| Requirement |
In the data below, which lines hold the word "green"? Copy them.

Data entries
------------------------------------------------

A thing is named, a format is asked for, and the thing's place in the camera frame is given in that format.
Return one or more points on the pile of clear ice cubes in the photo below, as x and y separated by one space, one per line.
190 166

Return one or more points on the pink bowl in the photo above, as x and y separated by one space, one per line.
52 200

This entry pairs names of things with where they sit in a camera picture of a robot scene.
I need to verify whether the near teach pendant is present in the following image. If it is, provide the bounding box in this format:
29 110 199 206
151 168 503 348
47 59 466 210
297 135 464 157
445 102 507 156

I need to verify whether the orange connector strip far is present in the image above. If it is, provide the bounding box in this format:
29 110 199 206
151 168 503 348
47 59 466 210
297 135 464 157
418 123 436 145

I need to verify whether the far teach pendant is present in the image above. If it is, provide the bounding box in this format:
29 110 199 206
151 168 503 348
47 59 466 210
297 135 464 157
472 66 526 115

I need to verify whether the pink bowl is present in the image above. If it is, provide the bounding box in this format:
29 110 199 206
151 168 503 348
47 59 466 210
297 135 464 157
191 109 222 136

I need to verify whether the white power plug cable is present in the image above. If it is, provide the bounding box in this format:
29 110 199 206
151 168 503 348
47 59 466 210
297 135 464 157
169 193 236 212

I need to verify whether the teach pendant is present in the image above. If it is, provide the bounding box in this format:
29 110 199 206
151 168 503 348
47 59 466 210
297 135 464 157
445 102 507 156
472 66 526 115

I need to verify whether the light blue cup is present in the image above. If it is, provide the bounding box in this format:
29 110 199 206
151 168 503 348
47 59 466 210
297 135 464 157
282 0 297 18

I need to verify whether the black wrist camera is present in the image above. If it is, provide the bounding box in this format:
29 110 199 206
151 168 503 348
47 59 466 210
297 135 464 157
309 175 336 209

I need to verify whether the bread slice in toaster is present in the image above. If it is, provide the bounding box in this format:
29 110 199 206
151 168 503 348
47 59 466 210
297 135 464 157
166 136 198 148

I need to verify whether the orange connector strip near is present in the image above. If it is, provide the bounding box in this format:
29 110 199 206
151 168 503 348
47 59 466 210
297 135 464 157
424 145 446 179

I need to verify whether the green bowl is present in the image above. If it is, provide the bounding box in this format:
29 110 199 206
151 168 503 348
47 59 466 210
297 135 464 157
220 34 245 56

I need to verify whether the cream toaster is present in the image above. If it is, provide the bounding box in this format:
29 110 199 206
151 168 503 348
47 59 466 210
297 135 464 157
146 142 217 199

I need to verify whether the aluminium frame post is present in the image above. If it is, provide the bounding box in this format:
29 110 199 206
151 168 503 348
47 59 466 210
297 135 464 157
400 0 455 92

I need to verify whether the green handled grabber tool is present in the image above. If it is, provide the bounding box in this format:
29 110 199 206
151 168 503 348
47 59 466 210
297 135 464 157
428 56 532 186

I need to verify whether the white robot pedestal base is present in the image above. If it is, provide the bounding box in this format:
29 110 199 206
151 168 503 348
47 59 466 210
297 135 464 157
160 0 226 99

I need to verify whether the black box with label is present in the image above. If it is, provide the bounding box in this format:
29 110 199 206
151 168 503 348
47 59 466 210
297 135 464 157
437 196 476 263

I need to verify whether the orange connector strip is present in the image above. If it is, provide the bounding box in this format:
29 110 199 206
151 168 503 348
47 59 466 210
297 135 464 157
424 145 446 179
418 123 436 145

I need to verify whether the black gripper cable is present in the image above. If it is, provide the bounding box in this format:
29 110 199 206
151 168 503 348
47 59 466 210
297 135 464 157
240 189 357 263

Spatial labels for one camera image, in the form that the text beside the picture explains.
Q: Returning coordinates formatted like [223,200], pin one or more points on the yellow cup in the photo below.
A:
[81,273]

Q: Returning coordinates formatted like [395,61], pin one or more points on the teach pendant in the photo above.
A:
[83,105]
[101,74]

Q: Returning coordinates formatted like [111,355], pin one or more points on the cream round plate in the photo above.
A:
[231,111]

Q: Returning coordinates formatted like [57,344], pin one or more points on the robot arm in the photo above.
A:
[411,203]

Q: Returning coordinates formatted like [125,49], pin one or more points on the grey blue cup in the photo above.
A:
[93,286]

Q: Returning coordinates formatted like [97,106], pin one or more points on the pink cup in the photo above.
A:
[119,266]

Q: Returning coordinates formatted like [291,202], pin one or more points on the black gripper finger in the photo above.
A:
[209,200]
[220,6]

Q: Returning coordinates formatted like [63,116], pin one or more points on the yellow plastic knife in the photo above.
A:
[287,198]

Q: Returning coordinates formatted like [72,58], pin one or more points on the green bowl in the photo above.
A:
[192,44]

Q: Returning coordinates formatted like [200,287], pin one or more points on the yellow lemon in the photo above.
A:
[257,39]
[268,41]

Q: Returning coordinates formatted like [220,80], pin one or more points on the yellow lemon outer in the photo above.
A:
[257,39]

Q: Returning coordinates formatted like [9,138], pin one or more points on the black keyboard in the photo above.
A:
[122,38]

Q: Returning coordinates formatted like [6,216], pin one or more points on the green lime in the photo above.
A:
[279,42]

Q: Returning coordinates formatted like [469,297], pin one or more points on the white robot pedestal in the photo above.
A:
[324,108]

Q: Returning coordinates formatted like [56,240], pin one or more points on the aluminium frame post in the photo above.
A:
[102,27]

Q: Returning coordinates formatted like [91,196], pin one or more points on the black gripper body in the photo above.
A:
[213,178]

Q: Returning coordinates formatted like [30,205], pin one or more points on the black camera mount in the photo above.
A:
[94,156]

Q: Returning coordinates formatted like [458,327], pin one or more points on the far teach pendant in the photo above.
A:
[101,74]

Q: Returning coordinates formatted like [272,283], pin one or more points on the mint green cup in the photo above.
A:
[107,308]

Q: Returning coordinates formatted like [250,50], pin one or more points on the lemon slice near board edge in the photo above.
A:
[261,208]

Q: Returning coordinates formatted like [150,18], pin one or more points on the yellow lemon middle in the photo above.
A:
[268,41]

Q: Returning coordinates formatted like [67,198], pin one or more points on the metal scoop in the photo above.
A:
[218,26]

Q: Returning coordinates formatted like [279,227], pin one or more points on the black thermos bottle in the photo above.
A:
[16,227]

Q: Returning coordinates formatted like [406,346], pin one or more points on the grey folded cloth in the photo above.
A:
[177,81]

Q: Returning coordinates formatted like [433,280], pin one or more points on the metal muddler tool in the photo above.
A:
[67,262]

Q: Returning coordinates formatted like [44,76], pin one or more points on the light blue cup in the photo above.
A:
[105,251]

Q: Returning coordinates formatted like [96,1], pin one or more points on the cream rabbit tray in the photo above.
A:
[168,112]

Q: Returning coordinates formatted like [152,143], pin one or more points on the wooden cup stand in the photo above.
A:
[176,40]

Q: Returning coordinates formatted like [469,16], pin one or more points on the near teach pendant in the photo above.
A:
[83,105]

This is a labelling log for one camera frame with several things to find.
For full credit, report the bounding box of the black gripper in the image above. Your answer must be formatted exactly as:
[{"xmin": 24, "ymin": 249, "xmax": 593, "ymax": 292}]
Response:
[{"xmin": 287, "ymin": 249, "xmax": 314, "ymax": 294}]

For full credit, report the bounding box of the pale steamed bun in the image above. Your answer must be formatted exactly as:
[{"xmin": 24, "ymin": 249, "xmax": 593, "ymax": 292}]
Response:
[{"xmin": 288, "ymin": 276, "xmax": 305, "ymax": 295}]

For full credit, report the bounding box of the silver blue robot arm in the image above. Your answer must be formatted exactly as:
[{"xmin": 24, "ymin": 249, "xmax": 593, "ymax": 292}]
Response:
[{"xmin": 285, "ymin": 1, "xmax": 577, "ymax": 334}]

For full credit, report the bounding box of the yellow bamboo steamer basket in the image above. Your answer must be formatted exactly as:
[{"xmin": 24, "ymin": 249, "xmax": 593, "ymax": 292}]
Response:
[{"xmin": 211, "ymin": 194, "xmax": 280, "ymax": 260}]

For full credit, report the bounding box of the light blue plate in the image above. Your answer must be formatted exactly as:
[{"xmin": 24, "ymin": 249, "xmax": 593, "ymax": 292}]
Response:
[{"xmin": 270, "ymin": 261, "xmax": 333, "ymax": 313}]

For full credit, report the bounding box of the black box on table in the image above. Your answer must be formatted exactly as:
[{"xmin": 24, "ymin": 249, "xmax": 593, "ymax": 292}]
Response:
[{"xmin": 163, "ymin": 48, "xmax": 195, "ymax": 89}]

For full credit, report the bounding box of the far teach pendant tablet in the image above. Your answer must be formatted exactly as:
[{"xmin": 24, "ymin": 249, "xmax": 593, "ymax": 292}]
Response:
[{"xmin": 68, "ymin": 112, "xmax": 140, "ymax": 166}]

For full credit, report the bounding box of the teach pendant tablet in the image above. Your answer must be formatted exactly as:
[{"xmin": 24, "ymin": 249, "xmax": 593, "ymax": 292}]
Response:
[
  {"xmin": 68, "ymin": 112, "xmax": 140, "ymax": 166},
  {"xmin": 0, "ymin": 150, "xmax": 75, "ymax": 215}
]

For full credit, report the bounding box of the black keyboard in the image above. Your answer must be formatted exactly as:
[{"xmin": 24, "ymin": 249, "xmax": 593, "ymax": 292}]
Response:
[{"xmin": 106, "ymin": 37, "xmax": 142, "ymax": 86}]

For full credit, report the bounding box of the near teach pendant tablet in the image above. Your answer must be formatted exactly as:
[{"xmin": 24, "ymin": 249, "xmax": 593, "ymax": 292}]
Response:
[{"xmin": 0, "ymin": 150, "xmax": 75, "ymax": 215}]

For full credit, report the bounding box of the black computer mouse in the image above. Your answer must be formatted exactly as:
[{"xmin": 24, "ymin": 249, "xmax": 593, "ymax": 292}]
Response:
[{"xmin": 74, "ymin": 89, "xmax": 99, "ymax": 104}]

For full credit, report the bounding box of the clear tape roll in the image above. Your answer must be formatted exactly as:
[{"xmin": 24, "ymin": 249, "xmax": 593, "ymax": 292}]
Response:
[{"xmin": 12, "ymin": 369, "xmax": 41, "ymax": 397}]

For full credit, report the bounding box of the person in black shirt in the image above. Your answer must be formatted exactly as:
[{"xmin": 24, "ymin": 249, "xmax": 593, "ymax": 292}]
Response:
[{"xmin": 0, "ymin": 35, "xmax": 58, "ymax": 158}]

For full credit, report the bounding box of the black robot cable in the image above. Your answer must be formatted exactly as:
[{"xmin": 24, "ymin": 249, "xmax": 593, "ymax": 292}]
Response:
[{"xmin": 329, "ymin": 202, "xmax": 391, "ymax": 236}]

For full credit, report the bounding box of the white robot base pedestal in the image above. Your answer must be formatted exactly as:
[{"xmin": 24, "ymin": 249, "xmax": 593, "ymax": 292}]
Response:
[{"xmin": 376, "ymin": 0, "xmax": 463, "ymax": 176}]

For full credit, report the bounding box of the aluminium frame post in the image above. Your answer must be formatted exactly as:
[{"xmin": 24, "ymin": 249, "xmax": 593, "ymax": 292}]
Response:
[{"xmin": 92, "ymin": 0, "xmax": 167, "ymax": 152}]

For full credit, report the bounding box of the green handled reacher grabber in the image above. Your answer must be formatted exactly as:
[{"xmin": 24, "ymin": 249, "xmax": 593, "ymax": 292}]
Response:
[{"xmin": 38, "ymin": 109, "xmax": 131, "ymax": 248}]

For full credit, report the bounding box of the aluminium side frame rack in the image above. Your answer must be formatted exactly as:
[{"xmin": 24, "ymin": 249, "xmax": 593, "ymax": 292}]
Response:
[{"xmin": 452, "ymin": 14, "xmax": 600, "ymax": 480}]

------------------------------------------------

| Answer section |
I need to verify whether the green bowl is present in the image above. If it is, provide the bounding box in this format:
I need to verify whether the green handled grabber tool is present in the image above. If it is, provide the bounding box in this format:
Q: Returning coordinates formatted like [72,58], pin one or more points on the green bowl in the photo above.
Q: Returning coordinates formatted like [6,216], pin one or more points on the green lime in the photo above.
Q: Returning coordinates formatted like [272,283], pin one or more points on the mint green cup in the photo above.
For full credit, report the bounding box of the green handled reacher grabber in the image above. Your answer must be formatted exactly as:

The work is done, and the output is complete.